Stored entries:
━━━━━━━━━━

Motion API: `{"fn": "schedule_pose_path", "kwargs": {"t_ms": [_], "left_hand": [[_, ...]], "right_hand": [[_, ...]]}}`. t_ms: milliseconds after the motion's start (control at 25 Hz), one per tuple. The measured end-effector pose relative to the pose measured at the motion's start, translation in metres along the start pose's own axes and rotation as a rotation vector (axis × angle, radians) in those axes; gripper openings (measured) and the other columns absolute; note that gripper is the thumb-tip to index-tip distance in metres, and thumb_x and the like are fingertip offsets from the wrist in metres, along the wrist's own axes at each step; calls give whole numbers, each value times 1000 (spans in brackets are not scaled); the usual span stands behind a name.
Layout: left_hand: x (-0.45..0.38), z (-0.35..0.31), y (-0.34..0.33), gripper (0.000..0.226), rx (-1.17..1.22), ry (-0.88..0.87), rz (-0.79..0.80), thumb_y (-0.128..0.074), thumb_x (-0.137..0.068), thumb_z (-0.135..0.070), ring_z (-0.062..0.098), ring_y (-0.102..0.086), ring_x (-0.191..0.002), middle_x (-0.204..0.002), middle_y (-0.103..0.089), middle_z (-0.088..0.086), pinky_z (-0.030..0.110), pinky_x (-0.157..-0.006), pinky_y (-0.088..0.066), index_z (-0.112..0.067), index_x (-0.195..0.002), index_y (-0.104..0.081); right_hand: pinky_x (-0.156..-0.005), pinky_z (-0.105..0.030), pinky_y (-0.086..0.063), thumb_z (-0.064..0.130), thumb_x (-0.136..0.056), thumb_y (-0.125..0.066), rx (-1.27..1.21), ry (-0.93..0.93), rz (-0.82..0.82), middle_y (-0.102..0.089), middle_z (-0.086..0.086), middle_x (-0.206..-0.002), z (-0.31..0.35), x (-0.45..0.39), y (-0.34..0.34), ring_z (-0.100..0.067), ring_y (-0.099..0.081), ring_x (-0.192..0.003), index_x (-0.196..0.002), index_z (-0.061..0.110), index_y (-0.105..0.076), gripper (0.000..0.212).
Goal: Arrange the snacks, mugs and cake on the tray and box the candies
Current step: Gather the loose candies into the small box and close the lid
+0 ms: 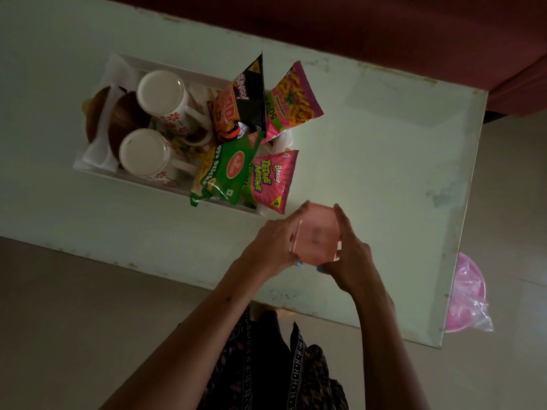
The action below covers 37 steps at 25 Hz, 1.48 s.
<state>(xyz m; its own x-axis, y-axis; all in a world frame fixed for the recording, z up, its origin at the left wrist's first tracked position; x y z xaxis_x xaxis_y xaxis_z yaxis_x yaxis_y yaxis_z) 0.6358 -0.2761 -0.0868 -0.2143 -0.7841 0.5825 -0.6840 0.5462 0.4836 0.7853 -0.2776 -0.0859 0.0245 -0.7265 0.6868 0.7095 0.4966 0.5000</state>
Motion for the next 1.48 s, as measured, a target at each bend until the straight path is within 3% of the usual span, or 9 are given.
{"fn": "schedule_pose_path", "kwargs": {"t_ms": [280,440,600,760,880,1000,1120,1240,1480], "left_hand": [[-1,-1,-6,104,-20,13,-79,-75,-68,-2,23,-62,-92,-105,-63,12,29,-80,-52,-30,-146,-12],[-1,-3,-7,100,-30,10,-97,-72,-71,0,22,-61,-91,-104,-62,13,29,-80,-53,-29,-146,-12],[-1,-5,-6,99,-49,10,-95,-70,-73,0,22,-60,-93,-106,-61,14,30,-81,-54,-27,-146,-10],[-2,-9,-10,98,-36,51,-98,-68,-74,-1,25,-60,-101,-112,-61,15,36,-86,-52,-28,-147,-8],[1,-10,-15,96,-68,86,-123,-64,-76,2,26,-57,-105,-116,-59,15,39,-89,-51,-26,-147,-5],[10,-10,-18,94,32,109,-160,-67,-75,1,26,-56,-108,-119,-58,14,39,-91,-51,-21,-147,-10],[23,-7,-13,77,239,138,-257,-68,-76,-1,25,-59,-103,-119,-60,15,40,-92,-51,-9,-142,-29],[40,4,-7,46,297,158,-373,-61,-83,-7,25,-64,-99,-114,-65,15,39,-94,-50,-5,-128,-50],[68,31,-1,36,265,235,-365,-57,-87,-8,21,-66,-96,-112,-67,14,34,-93,-51,-3,-122,-54]], "right_hand": [[-73,-38,-55,-5,-65,-76,67,41,-102,-67,-13,-101,-2,1,-5,-32,-65,-83,-149,33,-16,110],[-64,-32,-52,-9,-65,-72,34,-11,-133,-60,-4,-86,0,1,-7,-25,-62,-70,-148,37,-20,108],[-63,-38,-57,-11,-62,-69,5,-57,-150,-57,-2,-86,4,-1,-6,-29,-65,-71,-145,39,-25,107],[-75,-44,-57,-10,-65,-67,-102,-48,-73,-62,-5,-98,-7,-2,-3,-31,-66,-82,-145,41,-21,105],[-82,-43,-57,-1,-77,-66,-349,-177,-118,-62,-3,-104,-21,-2,-6,-24,-66,-87,-142,26,-36,76],[-81,-47,-57,6,-83,-65,-445,-249,-229,-69,-8,-95,-35,-3,-7,-26,-67,-85,-115,8,-64,31],[-76,-40,-57,0,-82,-65,-594,-254,-309,-69,-17,-93,-32,-17,3,-27,-66,-78,-107,2,-68,26],[-77,-44,-58,1,-82,-65,-579,-193,-448,-67,-17,-91,-13,-48,23,-26,-64,-73,-106,2,-69,25],[-77,-46,-59,3,-81,-64,-385,-104,-394,-67,-6,-83,29,-98,33,-27,-68,-75,-104,7,-72,25]]}}
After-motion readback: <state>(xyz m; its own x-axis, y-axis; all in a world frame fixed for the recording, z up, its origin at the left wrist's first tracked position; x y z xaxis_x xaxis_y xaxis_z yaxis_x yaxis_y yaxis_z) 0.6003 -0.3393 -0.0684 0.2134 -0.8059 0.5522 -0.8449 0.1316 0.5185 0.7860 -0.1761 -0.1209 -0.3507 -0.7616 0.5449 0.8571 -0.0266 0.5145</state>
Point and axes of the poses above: each hand's wrist, its own x-axis away from the middle knuckle, its own y-axis out of the back of the hand, z = x × y, the point moved 2 cm from there along -x, towards the middle knuckle
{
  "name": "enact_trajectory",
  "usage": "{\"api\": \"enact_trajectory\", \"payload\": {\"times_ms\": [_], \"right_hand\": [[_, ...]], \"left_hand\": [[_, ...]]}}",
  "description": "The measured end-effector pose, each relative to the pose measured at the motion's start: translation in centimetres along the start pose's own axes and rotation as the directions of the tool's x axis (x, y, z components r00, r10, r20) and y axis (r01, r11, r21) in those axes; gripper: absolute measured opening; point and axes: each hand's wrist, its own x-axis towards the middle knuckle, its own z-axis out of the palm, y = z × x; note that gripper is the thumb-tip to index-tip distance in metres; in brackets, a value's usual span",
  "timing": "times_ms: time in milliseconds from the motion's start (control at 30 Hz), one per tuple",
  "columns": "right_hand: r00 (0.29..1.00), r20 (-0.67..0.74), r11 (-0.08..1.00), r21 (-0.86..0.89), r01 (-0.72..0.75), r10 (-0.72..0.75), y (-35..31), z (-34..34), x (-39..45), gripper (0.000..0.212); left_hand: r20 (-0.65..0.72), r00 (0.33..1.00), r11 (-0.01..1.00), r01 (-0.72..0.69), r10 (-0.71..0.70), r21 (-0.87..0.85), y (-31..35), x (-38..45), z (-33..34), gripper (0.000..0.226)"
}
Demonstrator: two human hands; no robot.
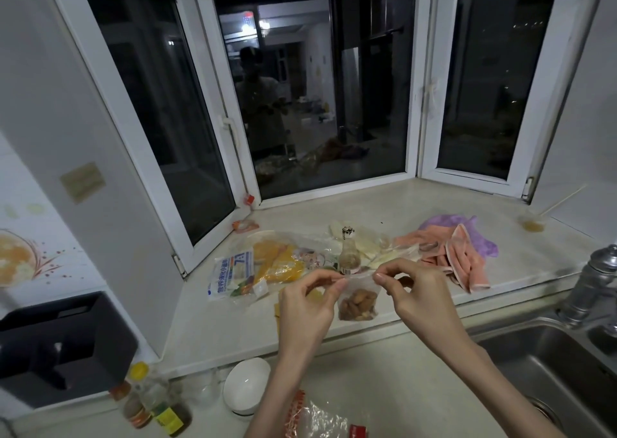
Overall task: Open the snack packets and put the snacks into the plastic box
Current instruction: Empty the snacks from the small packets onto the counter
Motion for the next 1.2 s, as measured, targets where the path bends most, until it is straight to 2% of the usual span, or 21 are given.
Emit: {"api": "enact_trajectory", "payload": {"times_ms": [133,300,433,600,833,1033,1200], "right_hand": [[1.0,0.011,1.0,-0.016,0.022,-0.022,0.3,0.5,0.2,0.02],[0.998,0.056,0.997,-0.073,0.032,-0.028,0.6,1.6,0.0,0.02],[0.993,0.114,1.0,-0.01,0.008,-0.006,0.9,2.3,-0.5,0.018],[0.994,0.104,0.999,-0.031,0.019,-0.015,1.1,3.3,-0.6,0.013],[0.991,0.135,0.999,-0.041,0.014,-0.008,1.2,3.2,-0.6,0.009],[0.986,0.162,0.99,-0.121,0.066,-0.046,1.0,2.1,-0.8,0.009],[0.987,0.149,0.992,-0.12,-0.035,0.053,1.4,1.1,-1.4,0.013]], "left_hand": [[-0.008,1.0,0.999,-0.004,0.005,0.036,0.1,0.0,-0.6,0.023],[0.009,0.998,0.996,0.054,-0.055,0.077,-0.3,-0.3,-0.7,0.029],[0.016,0.996,0.995,0.09,-0.091,0.052,-0.9,-0.3,-1.1,0.022],[0.084,0.993,0.992,0.068,-0.077,0.107,-1.6,-0.6,-1.2,0.012],[0.077,0.997,0.975,0.004,-0.021,0.221,-1.6,-0.6,-0.5,0.003],[0.064,0.997,0.962,-0.055,0.04,0.268,-1.6,-0.9,0.4,0.009],[0.123,0.992,0.972,-0.007,-0.023,0.235,-1.6,-0.8,1.6,0.014]]}}
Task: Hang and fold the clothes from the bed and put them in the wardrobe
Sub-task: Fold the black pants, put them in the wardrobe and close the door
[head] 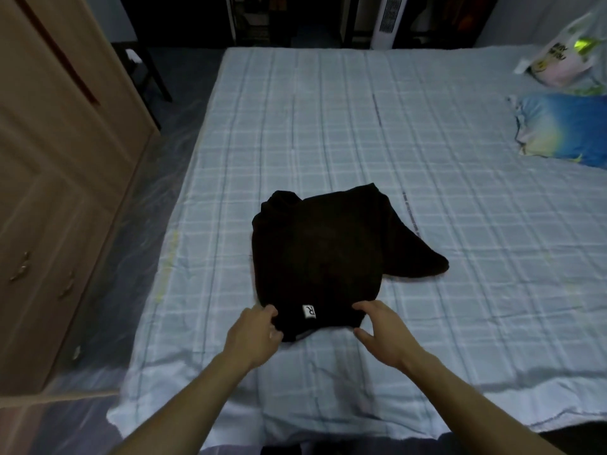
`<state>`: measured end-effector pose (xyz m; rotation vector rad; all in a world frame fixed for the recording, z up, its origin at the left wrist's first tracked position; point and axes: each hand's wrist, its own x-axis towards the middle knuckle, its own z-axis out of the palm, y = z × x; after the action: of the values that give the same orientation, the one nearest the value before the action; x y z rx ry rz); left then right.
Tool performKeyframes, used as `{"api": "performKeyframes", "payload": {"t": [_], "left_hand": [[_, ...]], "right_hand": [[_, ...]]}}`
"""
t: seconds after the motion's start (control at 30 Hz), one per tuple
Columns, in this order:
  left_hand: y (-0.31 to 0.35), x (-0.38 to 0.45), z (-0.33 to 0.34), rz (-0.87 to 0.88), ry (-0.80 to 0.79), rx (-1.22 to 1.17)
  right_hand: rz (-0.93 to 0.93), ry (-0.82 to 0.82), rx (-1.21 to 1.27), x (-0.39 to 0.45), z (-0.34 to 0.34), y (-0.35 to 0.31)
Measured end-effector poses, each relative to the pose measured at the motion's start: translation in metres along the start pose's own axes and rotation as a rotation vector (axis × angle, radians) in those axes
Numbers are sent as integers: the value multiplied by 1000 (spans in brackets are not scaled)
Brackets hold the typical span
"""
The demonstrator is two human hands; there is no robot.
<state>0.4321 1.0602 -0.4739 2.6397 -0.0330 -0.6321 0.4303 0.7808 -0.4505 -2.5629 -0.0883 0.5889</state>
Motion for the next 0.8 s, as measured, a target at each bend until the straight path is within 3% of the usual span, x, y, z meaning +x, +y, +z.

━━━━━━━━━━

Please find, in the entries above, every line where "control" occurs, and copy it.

Motion API: `{"fn": "schedule_pose_path", "kwargs": {"t_ms": [_], "left_hand": [[_, ...]], "right_hand": [[_, ...]]}}`. t_ms: milliseconds after the motion's start (control at 25 Hz), one per tuple. The measured end-effector pose relative to the pose measured at the motion's start, translation in metres along the start pose's own axes and rotation as a rotation vector (axis × angle, radians) in those axes; gripper openings (measured) and the other columns absolute; note that gripper is the thumb-tip to index-tip distance in metres, and thumb_x and the like are fingertip offsets from the wrist in metres, along the wrist's own axes at each step; calls give whole numbers, each value times 1000 (spans in brackets are not scaled); the usual span stands behind a name.
  "timing": "times_ms: time in milliseconds from the motion's start (control at 30 Hz), one per tuple",
t: seconds after the motion's start (control at 30 Hz), one per tuple

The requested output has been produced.